National Current Affairs – UPSC/IAS Exams- 13th March 2020
Topic: Polity and Governance
In News: Union Transport Minister Nitin Gadkari has expressed optimism that the significant amendments made to the Motor Vehicles Act have begun reducing the terrible death toll due to accidents on India’s roads.
More on the Topic:
- There is a reported reduction in crashes, notably in Gujarat, Uttar Pradesh, Manipur, Jammu and Kashmir, Andhra Pradesh, Chhattisgarh and Maharashtra, proof of the law’s beneficial impact.

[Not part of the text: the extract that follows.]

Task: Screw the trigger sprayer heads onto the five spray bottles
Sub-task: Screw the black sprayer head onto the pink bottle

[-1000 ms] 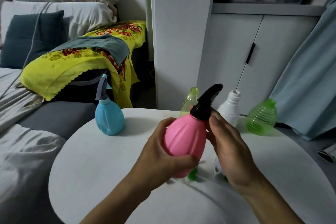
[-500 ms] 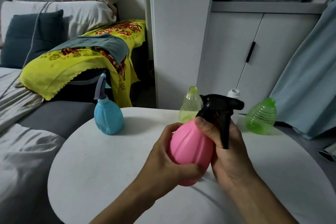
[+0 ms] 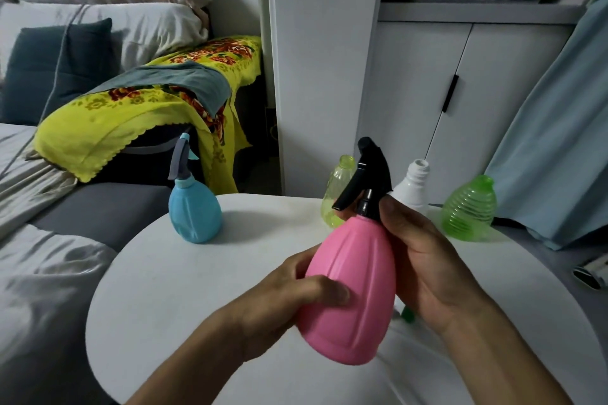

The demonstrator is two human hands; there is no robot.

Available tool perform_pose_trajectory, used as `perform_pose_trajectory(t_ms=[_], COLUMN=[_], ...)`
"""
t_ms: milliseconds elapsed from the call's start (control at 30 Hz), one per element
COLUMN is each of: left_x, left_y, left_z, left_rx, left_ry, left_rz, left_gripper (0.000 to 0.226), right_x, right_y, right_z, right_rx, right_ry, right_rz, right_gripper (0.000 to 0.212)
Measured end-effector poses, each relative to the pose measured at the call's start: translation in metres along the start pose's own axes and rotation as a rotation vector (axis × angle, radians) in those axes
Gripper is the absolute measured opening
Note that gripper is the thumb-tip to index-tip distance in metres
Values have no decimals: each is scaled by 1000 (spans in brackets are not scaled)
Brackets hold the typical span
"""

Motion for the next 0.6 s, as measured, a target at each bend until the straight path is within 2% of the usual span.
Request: perform_pose_trajectory(t_ms=[100, 200, 267, 333, 400, 500, 533, 600], left_x=[-1, -5, -12, -15, -13, -8, -6, -5], left_y=[-3, -3, -8, -12, -9, 4, 6, 1], left_z=[1, 2, 4, 4, 3, 5, 5, 3], left_rx=[-90, -199, -312, -357, -262, 10, 45, -28], left_ry=[77, 188, 286, 323, 267, 29, -14, 11], left_rz=[-12, -33, -91, -144, -131, -47, -39, -81], left_gripper=[55, 62, 66, 70, 67, 48, 42, 44], right_x=[5, 8, 9, 8, 7, 7, 7, 4], right_y=[2, 1, -5, -8, -4, 1, 2, -1], right_z=[2, 2, 1, 0, -1, 2, 3, 2], right_rx=[-23, -114, -208, -220, -79, 126, 131, 48], right_ry=[-81, -165, -214, -202, -117, 21, 43, 67], right_rz=[24, 80, 68, 5, -86, -67, -53, -47], right_gripper=[22, 22, 19, 16, 18, 30, 36, 44])
Point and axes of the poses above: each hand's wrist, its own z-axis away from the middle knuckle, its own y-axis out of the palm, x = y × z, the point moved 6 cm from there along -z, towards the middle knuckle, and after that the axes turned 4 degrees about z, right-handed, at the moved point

- Any reduction in road safety incidents in a rapidly motorising country is encouraging, but the cold reality is that data on those who lose their lives or are incapacitated do not reflect a marked decline. In fact, they underscore the culture of indifference among States.

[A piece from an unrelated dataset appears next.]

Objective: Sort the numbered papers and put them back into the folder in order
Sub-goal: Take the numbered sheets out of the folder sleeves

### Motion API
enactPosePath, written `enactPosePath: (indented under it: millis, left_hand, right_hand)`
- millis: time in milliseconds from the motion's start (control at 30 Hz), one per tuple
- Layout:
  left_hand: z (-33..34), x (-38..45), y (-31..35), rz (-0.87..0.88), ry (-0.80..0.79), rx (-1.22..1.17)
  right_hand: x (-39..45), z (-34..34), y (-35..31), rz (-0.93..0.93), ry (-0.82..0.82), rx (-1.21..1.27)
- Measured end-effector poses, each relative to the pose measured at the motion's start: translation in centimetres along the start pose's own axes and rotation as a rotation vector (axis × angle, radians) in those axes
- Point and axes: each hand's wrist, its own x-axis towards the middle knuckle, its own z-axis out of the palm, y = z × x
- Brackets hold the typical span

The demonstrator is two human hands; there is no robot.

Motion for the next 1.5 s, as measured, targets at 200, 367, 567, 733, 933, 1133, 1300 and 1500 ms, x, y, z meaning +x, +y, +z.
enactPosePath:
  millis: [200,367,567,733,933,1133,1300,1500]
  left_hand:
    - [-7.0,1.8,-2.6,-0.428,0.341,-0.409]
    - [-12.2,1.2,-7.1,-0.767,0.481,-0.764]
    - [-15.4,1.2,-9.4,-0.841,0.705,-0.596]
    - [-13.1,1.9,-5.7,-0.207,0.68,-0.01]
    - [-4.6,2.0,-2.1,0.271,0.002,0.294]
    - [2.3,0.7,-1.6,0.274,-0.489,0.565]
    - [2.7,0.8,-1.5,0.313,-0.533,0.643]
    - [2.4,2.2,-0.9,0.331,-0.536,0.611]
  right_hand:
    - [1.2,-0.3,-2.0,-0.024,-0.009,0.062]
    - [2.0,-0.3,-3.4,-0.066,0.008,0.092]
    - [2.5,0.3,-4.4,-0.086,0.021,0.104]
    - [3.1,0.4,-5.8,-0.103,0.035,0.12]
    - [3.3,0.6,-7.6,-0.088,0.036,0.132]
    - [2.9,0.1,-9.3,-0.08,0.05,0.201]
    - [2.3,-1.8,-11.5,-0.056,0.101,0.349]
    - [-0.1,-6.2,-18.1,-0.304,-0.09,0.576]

- Statistics: About 1.5 lakh lives each year has lost since 2015, with the graph rising from 80,888 fatalities in 2001.
- World Bank ‘Delivering Road Safety in India’ report is apprehensive that rapid motorisation and more high-speed road infrastructure have raised the risks for road users.
Way Ahead:
- The new Motor Vehicles law does have more muscle in being able to levy stringent penalties for road rule violations some States are using it.
- The transition to a professional road environment requires implementation of first-tier reforms that deal with quality of road infrastructure, facilities for vulnerable users and zero-tolerance enforcement of rules by a trained, professional and empowered machinery.
- A key mechanism of change are District Road Safety Committees, which were enabled even by the 1988 Act, but remain obscure.
- A mandatory monthly public hearing of such committees involving local communities can highlight safety concerns, and their follow-up action can then be supervised by the Members of Parliaments’ Road Safety Committees, created last year. Here, it is essential to make the Collector, local body and police accountable.
- Making dashboard cameras mandatory, with the video evidence accepted in investigation, would protect rule-abiding motorists and aid enforcement.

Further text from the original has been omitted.